Bipolar charge injection and transport has been observed in corona charged low density polyethylene (LDPE) during surface potential decay (SPD) processes. The proposed bipolar charge transport (BCT) model can well interpret the SPD characteristics, especially the SPD crossover phenomenon. Bipolar charge transport in materials can result in charge recombination (CR). It is evident that CR can affect space charge distributions and external current of insulators subjected to electrical stresses. Therefore, it is of interest to investigate the influence of CR on the SPD and crossover behaviors of charged insulating materials.

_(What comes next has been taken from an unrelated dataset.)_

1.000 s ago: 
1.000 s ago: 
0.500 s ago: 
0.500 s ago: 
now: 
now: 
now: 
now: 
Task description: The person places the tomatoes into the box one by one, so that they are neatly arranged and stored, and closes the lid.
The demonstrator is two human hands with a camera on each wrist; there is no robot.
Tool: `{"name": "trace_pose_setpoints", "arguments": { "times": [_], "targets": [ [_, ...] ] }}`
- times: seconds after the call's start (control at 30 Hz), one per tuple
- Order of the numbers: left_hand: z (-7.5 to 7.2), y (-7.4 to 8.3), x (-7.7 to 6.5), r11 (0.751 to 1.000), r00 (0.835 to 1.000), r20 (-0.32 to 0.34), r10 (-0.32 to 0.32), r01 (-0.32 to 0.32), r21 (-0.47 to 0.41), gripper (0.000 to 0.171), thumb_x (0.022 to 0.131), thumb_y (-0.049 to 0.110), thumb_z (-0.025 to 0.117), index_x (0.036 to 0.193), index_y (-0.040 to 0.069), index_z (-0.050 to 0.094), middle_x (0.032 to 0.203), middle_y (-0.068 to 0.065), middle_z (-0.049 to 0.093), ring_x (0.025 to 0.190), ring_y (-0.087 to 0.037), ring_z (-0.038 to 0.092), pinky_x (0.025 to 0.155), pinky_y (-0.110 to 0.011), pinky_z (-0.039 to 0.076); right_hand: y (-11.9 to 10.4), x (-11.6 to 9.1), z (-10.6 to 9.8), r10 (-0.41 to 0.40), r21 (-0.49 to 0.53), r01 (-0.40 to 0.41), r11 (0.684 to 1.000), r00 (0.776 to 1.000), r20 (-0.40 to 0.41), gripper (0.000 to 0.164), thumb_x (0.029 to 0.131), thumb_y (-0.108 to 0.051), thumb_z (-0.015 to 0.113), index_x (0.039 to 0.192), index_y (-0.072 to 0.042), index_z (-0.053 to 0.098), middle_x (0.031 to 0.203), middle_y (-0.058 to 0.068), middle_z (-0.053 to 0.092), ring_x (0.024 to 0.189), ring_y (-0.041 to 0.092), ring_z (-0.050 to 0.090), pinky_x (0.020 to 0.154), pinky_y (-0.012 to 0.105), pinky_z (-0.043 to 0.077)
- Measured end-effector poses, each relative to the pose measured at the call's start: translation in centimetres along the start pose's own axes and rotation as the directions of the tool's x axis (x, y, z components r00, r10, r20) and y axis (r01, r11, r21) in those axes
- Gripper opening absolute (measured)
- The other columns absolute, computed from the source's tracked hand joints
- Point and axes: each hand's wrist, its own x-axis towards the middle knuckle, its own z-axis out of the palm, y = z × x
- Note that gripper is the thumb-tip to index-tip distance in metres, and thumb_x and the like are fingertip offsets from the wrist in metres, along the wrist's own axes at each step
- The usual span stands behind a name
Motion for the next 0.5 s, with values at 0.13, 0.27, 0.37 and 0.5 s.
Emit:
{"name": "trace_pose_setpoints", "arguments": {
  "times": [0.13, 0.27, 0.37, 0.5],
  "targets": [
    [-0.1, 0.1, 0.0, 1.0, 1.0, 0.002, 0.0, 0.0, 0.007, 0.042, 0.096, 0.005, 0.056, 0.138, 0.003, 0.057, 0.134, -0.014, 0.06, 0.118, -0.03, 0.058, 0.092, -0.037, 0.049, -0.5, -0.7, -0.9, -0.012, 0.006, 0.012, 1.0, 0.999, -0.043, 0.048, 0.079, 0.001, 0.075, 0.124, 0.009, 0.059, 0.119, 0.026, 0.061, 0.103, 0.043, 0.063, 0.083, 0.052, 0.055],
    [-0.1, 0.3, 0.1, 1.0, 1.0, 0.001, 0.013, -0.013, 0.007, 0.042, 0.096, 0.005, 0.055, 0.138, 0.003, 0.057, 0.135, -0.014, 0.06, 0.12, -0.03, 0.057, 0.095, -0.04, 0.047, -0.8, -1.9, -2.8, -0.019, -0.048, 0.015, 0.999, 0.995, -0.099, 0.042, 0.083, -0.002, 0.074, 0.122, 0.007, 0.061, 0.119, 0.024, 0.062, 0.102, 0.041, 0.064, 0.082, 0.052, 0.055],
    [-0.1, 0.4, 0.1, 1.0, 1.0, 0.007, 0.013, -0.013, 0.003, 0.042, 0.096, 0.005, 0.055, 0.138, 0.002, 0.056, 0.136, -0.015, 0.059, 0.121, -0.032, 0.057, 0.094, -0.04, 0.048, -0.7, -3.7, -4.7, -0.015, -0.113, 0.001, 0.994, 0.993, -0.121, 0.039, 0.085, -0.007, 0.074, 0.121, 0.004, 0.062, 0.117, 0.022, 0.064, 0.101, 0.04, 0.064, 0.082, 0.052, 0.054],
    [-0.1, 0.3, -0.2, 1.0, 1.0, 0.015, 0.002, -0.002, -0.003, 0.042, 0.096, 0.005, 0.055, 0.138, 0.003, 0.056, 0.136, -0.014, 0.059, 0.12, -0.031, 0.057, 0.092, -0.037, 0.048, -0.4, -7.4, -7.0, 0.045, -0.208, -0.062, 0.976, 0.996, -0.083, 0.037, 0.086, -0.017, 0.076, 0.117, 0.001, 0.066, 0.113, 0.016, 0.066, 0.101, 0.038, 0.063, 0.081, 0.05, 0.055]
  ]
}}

We deal with the SPD properties of corona charged LDPE by the BCT model with a constant charge carrier mobility, including charge trapping/detrapping and CR. The non-linear charge advection-reaction equation in the BCT model is solved by a highly stable and accurate finite difference weighted essentially non-oscillatory (WENO) method with the Strang splitting method. The Poisson's equation is resolved by boundary element method (BEM). The simulation outputs show that the recombination coefficients can affect the space charge and electric field profiles, and recombination rate in the corona charged material. We find that the larger the recombination coefficients are, the higher the threshold initial surface potential for SPD crossover will be.